Q.そもそも興味のあるテーマが見つからないのですが?

 「なぜ公認心理師・臨床心理士になろうと思ったか」というところを振り返ると良いと思います。わざわざ大学院に進んでまで心理学を学ぼうとされているのには各々何かしらの想いがあってのことと思います。そこに研究したいことがあるでしょう。
 しかし、気をつけてほしいのは、「自身の経験に直面化しすぎない方が良い」かもしれません。「傷ついた治療者」なんて言葉がありますが、臨床心理学を志す人の中には自身の傷を持つ人も少なくないと思います。ただそれをそのまま大学院での研究テーマに持ってくると、2年間それと向き合う必要が出てきます。それを考えると大変かもしれないと思った方は、自身と距離を置いて研究を進めることができそうなテーマを探すと良いでしょう。科学的研究においては「客観性」も重要になりますので、「距離を置きつつも、興味を持てるもの」であることが必要です。そのためには、「どんな心理職になりたいか」と未来志向の想像をしてみることも有効かもしれません。
 特に現役生の皆さんはある程度「自身と向き合う必要がある」ことは覚悟しなければならないかもしれません。就職活動でも「自己分析」から始めるように言われてしまいますから、もうこれはある程度「そういう時期がきたのだ」と割り切る必要があるでしょう。

Q.どうやって論文を探せばいいの?

 日本語論文ならCiNii、医学系論文ならPubMedなど定番がありますが、探す当てがない人は、最初はGoogleScholarで検索でもいいと思います。ひとつ興味のある論文・書籍をみつけたら、今度はその参考文献・引用文献の中からまた読みたい物を見つけます。こうやって「参考文献・引用文献サーフィン」を繰り返していると、必ず引用されている論文・書籍がわかってきたり、いつも名前が挙がっている研究者の方がわかってきたりします。
 そして一つの分野についての全貌が徐々に見えてくると、「その中で自分がどのような研究がしたいか」ということが見えてくるのではないでしょうか。

Q.研究として形にできない・とにかく時間がない

 ある程度情報が集まってきたら、先行研究を参考にしながら研究計画を立てましょう。

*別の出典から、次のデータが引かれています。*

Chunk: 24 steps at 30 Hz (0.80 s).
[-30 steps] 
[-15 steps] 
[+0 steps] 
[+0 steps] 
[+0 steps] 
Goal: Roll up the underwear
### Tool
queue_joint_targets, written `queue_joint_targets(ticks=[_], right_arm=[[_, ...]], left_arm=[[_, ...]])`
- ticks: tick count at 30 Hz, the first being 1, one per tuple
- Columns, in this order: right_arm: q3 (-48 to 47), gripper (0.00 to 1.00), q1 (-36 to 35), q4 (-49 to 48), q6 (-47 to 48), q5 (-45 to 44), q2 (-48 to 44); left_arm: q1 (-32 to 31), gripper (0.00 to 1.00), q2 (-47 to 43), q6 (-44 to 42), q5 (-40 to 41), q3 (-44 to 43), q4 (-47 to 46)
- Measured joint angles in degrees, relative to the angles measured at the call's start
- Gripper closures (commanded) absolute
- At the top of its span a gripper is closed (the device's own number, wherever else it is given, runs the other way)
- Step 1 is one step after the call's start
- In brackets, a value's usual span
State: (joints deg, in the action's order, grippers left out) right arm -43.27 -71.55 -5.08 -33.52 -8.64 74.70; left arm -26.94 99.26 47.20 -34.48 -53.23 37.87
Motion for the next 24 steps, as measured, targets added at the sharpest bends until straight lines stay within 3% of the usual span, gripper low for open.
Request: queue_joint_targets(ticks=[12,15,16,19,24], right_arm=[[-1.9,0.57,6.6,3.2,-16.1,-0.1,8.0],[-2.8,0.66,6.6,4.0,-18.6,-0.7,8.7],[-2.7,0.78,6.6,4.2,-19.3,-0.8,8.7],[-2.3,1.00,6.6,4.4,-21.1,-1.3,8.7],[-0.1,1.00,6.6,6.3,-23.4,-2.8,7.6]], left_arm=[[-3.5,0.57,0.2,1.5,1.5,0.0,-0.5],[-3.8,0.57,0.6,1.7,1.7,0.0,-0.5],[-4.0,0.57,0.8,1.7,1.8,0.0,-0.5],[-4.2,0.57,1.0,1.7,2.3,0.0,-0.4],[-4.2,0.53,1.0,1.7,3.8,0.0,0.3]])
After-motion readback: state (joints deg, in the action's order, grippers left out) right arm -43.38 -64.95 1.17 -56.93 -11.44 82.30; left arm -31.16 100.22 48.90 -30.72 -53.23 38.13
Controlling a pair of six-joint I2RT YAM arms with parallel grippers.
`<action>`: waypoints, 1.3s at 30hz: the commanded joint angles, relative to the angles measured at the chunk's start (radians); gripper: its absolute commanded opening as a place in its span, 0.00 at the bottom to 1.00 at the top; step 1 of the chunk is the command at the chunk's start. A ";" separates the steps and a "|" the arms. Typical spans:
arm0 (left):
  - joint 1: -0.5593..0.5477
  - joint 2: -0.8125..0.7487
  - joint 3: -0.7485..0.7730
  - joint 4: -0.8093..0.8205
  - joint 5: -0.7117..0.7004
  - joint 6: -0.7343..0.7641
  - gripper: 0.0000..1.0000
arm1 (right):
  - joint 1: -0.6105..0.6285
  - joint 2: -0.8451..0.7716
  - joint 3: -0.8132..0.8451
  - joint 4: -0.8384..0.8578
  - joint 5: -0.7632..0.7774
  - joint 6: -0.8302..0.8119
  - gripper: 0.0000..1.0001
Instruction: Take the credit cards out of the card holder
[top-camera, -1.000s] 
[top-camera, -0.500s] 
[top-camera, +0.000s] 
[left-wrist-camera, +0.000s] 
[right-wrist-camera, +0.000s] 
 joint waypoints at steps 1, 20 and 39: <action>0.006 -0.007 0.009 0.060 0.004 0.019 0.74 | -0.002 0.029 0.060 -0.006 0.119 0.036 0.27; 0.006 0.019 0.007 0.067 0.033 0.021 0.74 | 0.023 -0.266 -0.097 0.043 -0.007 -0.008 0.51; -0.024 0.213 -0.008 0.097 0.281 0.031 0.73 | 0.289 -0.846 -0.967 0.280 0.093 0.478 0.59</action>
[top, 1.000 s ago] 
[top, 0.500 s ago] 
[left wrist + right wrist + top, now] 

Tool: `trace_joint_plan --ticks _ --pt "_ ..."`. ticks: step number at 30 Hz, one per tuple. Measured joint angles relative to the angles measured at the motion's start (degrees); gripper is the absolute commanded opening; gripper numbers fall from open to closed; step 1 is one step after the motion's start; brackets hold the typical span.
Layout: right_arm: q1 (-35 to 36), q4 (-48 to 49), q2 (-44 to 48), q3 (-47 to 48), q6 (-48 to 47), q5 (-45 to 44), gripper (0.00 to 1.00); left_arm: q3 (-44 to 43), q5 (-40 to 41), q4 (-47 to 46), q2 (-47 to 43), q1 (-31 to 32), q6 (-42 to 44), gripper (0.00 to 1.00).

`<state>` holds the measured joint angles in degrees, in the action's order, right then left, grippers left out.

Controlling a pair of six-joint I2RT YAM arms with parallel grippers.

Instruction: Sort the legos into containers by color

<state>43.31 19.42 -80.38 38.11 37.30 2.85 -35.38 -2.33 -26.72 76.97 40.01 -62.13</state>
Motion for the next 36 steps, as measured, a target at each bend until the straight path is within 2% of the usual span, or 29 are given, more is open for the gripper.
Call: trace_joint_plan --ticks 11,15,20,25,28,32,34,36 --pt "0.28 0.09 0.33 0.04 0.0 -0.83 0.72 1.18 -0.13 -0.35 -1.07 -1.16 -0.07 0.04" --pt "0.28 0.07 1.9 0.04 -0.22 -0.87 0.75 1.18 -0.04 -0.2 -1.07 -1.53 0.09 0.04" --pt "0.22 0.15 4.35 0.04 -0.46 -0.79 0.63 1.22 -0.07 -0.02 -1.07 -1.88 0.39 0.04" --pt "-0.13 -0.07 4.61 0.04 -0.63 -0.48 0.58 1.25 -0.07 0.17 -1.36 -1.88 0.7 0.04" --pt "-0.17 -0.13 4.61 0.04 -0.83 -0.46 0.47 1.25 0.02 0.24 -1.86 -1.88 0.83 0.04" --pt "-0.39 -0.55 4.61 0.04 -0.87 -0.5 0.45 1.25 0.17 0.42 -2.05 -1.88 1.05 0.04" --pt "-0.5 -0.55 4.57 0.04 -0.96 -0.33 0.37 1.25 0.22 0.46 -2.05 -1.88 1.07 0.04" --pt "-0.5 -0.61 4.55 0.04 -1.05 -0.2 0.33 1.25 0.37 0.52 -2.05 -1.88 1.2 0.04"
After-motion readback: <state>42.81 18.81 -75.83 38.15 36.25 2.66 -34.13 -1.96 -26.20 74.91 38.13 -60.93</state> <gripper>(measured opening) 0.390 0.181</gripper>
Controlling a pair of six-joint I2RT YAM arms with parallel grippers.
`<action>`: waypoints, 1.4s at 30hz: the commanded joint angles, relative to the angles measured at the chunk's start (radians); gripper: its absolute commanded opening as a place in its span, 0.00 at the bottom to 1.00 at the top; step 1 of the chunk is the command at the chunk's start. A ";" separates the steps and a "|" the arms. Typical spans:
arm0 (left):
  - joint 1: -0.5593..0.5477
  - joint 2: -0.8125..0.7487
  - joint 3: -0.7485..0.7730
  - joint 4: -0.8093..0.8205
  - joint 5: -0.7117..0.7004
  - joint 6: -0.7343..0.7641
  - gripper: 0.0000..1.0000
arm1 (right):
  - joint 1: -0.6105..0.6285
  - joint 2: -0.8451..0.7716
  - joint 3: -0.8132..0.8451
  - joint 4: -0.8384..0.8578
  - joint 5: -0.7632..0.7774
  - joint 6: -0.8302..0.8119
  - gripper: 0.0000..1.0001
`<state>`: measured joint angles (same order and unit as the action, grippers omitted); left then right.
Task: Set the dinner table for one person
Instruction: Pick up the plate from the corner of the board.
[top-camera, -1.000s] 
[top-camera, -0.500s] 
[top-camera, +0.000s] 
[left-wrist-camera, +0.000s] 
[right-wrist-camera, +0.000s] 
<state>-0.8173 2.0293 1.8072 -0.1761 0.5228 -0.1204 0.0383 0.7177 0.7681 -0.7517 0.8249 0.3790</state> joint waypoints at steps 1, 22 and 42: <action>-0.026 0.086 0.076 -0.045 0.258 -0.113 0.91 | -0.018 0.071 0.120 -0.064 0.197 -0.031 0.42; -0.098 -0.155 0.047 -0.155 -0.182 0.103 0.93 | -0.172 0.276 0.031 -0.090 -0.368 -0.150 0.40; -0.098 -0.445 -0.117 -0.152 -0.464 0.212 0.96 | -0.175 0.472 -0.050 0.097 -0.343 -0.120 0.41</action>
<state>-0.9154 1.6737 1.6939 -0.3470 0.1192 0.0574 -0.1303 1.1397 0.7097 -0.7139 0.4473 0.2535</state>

といわれても困るかもしれません。独学ですすめる場合のおすすめ書籍は「公認心理師・臨床心理士大学院対策鉄則10&サンプル18研究計画書編(KS専門書)」になります(急に宣伝!?)。
 KALS生の皆さんは「研究計画書相談」を活用しましょう。「1人で考えるより誰かに話した方が考えが整理される」というのは、カウンセリングの前提にもなると思います。
頭の中でぐちゃぐちゃだったものが、「話してるうちに研究の方向性が見えてきた」という経験をしている先輩は多いです。先ほどの「寝かせる」話と矛盾するようですが、「色々気になるキーワードが出てきたが全く形にできる気がしない時」や、「もう提出期限まで時間がないという時」は、「形にしてから…」と先延ばしにせず、手書きで今考えてることを箇条書きにしてくるとかいいので「研究計画書相談」を利用してみましょう。

 以上、「研究計画書について」書いてきましたが、「テーマ決め」について分量をとりすぎました。しかしこの「テーマ決め」が最初にして最大の難関で、できればここに時間をかけれるのが理想だと思っています。いきなり研究テーマを絞るのではなく、少し広めにその分野について色々知っておく。ベタですが「高い山ほど裾野が広い」というやつです。
 また、誰かに相談したい時はチューターもお役に立てると思うのでぜひ活用してくださいね!それでは。